# 1987 Panasonic DX2000.....almost mint...and my size!!



## HARPO (Jul 9, 2011)

Hi All

This is from Craigslist here on Long Island. I bought it last night from the original owner who said it had been sitting in his basement for the last 20 years...and when I saw it I believed him. The bike was cleaned up before I got there, and all I had to do was re-grease the headset, detail the spokes and rims and wax it up. EASIEST clean up and detail job yet. The nipples on the tubes are even red to match the color scheme! Couldn't believe it was my size frame. And the condition?...not a scratch on it! 100% original and rides like a dream. The price?.......best $100 I have ever spent on a bike.

fred


----------



## OldRider (Jul 9, 2011)

Thats a beauty Harpo, excellent deal for 100 bucks. Is that Shimano guts on it?
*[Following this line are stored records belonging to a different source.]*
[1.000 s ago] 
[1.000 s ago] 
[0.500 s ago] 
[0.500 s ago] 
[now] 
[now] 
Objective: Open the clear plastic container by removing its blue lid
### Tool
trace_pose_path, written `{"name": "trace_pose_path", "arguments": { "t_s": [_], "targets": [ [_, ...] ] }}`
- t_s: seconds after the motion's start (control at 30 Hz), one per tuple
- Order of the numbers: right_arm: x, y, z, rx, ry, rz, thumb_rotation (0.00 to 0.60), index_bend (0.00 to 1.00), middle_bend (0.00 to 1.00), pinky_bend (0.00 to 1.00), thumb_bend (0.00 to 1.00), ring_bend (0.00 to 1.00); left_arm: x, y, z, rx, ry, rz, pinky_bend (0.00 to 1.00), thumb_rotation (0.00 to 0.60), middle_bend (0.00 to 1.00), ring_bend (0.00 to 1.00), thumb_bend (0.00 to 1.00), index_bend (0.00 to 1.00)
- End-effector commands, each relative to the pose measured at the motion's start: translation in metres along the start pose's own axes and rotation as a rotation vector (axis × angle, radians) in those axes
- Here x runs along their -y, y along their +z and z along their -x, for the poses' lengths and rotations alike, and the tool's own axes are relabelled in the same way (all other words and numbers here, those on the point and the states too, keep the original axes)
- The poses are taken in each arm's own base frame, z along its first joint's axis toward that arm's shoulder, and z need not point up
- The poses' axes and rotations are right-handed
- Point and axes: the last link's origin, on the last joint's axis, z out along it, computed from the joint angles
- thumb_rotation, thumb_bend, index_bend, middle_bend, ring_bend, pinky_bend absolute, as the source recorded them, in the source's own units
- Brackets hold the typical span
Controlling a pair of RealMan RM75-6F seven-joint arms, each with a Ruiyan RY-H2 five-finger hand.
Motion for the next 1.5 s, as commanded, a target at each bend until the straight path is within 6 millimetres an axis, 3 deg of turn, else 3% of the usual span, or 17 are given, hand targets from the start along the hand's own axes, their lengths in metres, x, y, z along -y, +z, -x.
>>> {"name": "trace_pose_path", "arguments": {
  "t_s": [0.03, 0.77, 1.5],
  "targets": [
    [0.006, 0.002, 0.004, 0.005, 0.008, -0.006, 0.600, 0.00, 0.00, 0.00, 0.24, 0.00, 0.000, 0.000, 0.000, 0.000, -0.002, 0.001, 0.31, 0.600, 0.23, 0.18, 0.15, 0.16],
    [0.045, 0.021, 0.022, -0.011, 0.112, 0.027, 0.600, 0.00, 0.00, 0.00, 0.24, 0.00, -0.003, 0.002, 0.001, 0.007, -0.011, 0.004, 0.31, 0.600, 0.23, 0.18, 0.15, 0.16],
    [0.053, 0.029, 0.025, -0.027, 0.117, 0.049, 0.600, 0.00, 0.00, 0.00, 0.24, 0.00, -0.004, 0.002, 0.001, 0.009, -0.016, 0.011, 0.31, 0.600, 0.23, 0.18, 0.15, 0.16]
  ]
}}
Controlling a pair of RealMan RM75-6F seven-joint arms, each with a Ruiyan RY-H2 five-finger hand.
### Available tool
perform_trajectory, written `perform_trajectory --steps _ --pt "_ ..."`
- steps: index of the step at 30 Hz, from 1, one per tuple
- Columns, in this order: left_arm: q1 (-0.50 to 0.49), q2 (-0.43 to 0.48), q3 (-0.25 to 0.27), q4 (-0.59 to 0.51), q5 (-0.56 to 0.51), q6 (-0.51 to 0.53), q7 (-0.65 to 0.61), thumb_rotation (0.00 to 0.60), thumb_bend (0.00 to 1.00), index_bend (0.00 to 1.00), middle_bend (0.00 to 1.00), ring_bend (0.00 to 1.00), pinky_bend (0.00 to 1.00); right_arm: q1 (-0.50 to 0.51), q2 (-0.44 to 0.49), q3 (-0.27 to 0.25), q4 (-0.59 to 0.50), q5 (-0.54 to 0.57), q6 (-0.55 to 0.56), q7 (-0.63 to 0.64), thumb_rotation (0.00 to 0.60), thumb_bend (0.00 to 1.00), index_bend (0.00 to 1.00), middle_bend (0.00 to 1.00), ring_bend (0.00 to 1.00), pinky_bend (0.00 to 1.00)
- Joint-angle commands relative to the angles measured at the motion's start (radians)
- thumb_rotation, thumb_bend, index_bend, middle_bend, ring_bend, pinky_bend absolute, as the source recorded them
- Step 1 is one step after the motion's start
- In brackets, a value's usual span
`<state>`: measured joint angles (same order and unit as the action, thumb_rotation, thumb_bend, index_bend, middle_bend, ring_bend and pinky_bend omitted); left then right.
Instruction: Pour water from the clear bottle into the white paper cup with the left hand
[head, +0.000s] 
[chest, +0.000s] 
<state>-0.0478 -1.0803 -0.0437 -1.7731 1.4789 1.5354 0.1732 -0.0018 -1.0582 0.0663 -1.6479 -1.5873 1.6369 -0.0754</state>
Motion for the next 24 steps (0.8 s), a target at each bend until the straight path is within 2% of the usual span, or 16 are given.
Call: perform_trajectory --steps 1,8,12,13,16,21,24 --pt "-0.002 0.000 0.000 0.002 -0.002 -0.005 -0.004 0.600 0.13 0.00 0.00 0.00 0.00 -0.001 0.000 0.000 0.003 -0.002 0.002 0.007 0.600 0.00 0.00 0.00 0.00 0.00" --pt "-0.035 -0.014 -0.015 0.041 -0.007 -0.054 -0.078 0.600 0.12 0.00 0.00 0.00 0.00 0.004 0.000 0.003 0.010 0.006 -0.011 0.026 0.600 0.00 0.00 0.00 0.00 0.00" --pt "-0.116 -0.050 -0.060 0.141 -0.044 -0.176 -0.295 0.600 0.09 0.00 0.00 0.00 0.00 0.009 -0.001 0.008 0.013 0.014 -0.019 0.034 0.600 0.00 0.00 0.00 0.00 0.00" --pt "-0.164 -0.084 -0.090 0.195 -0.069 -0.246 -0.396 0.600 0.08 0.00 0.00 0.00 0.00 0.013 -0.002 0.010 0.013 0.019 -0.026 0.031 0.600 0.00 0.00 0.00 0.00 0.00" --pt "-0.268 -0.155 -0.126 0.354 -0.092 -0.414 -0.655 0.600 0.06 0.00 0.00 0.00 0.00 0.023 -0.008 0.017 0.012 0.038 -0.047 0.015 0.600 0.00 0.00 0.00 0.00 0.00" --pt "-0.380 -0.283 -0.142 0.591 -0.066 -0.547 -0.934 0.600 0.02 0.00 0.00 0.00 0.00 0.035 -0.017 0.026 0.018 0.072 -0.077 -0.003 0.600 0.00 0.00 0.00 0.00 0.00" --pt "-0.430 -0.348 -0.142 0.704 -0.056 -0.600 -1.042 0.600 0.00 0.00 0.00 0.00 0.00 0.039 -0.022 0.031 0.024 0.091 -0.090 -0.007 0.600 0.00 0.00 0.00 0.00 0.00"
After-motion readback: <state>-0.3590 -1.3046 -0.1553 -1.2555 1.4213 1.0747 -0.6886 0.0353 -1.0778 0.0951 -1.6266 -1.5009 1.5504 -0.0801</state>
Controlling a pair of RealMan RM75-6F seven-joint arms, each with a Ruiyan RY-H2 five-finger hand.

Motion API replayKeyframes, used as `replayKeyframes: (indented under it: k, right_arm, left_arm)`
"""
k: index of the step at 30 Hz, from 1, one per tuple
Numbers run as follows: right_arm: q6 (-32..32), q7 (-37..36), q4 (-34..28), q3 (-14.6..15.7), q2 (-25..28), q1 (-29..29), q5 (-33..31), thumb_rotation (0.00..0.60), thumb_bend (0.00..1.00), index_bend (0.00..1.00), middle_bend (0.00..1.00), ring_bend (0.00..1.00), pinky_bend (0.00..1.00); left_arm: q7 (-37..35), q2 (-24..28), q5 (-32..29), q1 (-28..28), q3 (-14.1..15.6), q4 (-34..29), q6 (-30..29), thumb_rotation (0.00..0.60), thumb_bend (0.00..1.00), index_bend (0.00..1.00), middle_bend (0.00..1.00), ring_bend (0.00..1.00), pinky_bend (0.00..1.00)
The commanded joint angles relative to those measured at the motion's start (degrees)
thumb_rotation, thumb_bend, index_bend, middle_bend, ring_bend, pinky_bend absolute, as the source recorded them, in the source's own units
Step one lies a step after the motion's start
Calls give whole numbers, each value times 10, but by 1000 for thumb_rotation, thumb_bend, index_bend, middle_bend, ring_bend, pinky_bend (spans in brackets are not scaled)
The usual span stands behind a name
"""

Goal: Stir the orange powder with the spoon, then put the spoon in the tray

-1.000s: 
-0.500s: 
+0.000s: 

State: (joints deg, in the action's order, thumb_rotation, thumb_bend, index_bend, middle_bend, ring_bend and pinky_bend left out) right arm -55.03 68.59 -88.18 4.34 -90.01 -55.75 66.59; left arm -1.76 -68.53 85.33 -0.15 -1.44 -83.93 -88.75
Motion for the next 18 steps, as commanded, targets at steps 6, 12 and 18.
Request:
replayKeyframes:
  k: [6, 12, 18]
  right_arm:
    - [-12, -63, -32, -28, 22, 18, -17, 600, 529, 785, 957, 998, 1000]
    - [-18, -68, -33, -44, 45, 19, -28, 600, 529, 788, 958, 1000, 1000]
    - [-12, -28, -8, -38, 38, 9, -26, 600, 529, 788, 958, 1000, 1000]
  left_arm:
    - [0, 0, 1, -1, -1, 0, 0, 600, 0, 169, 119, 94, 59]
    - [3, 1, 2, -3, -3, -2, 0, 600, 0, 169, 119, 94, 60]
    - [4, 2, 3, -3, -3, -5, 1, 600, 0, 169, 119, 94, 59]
I can get 100 dollars for the Sekine road bikes I find around here but certainly not in that great shape. He could have doubled his price and not been unreasonable.


----------



## HARPO (Jul 10, 2011)

Thanks, OldRider. And yes, Shimano it is, along with Diacompe. Here are a few more shots.

fred


----------



## jackomeano (Aug 9, 2011)

*Stolen bicycle*

Really, you took away that guys bicycle for ahundred bucks thats worth at least $250.00 and in these hard times in America you could have given him a fair price I mean He took SUPER Care ot it!
O well It really is not my place to say, Dont get num.


----------



## imigyjunia (Aug 9, 2011)

*Beautiful bike*

That is really a beautiful bike. Can't believe it's 20 years old. 100 bucks is indeed a good deal!


----------



## HARPO (Oct 31, 2011)

I just missed a DX 3000 on Craigslist that was $75 in great condition according to the owner (one small shot). It was the black and yellow color combo, which I love. You have to be fast on the draw for that kind of price here on Long island.


----------